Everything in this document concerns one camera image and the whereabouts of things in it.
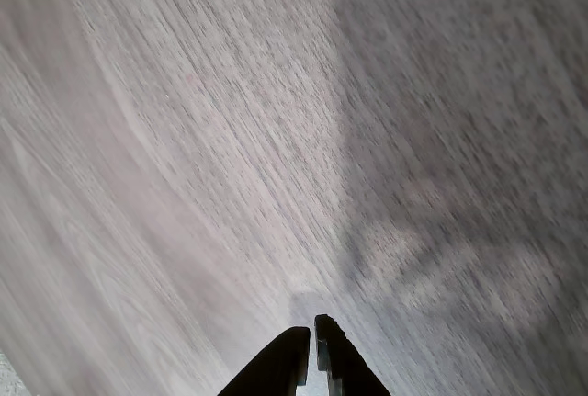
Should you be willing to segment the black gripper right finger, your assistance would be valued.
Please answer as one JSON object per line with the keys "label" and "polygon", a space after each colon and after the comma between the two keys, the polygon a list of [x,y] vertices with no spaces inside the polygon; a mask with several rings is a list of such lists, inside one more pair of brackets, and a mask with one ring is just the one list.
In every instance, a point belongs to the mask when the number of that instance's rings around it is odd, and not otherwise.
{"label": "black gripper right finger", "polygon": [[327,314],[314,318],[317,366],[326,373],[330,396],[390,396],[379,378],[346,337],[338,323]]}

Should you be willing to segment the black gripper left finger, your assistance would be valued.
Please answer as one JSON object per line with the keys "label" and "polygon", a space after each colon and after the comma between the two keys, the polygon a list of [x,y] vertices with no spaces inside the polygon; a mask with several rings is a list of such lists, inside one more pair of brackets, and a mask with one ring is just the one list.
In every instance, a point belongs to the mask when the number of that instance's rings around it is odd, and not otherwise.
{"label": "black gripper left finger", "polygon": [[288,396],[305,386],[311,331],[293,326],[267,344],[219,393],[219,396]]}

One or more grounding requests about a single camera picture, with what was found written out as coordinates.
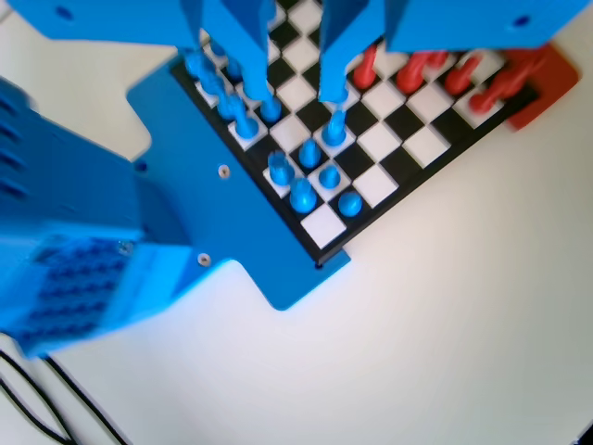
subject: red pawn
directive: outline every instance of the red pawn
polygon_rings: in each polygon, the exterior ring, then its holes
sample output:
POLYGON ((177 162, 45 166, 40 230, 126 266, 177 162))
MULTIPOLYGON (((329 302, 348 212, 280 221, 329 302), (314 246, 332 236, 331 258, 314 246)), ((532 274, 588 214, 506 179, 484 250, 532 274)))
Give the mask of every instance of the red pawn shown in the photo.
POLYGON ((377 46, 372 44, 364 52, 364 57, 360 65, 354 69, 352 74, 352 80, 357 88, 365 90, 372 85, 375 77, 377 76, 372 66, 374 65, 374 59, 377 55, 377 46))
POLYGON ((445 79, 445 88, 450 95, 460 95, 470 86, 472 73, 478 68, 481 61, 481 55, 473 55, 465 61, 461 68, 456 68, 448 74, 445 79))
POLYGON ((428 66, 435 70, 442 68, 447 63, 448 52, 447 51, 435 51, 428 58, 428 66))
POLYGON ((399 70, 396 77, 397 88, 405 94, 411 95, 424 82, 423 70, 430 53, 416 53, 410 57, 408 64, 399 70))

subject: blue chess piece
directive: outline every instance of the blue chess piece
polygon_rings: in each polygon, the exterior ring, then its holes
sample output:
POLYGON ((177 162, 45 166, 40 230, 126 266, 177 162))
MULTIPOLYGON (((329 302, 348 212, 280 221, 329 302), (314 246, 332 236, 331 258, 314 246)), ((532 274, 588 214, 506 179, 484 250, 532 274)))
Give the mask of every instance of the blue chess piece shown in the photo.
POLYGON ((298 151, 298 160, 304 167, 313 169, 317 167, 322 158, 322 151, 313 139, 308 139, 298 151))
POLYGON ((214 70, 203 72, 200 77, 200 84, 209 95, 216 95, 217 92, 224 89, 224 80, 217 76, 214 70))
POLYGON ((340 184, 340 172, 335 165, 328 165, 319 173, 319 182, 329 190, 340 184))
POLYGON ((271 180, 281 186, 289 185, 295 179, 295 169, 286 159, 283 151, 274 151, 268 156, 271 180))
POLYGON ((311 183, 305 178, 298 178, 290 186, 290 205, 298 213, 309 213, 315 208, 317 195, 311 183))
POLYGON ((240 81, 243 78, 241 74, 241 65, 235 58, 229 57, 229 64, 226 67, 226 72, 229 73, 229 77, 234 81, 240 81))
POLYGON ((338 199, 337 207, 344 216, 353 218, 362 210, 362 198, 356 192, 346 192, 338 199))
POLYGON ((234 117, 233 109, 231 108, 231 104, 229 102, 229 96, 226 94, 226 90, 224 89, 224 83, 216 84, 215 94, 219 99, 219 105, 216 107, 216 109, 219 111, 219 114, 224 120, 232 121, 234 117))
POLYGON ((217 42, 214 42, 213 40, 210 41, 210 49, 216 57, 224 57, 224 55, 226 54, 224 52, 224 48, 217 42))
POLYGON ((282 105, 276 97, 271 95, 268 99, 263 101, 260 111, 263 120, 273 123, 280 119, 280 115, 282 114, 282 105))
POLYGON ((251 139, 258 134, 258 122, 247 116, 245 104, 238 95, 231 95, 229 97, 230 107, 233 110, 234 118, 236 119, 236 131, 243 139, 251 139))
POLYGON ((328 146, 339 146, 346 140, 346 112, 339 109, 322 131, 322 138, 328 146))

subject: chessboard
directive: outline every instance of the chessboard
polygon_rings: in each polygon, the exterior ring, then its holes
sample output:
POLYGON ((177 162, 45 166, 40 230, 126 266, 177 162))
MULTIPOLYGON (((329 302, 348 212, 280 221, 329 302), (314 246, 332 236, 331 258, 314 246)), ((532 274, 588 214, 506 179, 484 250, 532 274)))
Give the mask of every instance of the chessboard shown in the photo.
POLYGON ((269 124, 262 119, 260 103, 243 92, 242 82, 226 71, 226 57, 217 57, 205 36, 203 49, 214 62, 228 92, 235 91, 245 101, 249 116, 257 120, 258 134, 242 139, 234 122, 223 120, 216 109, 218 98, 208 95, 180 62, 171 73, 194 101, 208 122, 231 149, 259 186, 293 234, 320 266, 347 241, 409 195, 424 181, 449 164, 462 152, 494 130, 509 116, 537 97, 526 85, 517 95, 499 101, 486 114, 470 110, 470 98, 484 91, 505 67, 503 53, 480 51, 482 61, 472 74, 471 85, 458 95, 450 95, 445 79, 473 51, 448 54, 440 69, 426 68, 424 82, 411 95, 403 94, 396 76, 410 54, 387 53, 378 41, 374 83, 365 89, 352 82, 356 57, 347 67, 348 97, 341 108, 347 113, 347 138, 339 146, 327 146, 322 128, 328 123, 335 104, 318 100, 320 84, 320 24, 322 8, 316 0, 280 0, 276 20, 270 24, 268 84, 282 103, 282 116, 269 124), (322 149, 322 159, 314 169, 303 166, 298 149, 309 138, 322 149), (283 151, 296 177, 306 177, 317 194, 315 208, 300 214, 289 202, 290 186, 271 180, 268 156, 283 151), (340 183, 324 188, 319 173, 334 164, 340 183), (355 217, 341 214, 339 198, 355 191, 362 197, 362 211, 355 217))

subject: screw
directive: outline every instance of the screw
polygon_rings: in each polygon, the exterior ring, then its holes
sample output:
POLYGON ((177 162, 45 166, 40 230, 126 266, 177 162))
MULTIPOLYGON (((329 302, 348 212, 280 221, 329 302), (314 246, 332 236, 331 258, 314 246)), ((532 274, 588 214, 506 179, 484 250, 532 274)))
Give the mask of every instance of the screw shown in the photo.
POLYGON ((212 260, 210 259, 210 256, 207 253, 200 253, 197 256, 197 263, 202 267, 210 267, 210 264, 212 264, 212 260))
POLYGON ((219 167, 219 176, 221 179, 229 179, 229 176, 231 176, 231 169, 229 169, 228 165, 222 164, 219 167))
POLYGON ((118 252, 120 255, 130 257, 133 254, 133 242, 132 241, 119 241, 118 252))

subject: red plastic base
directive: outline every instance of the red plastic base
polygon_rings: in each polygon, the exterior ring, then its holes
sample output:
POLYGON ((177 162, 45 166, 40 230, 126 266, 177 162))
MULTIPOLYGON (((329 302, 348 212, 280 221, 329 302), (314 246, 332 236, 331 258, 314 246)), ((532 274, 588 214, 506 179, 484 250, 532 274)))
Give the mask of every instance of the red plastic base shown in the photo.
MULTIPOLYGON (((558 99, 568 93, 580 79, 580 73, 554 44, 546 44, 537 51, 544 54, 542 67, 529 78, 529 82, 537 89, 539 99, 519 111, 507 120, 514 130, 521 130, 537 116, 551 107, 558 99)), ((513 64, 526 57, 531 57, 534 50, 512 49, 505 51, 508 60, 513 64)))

* * * * * * *

Work out how many lines in the records contain the word "willing", and give that number by itself.

» Exercise response
2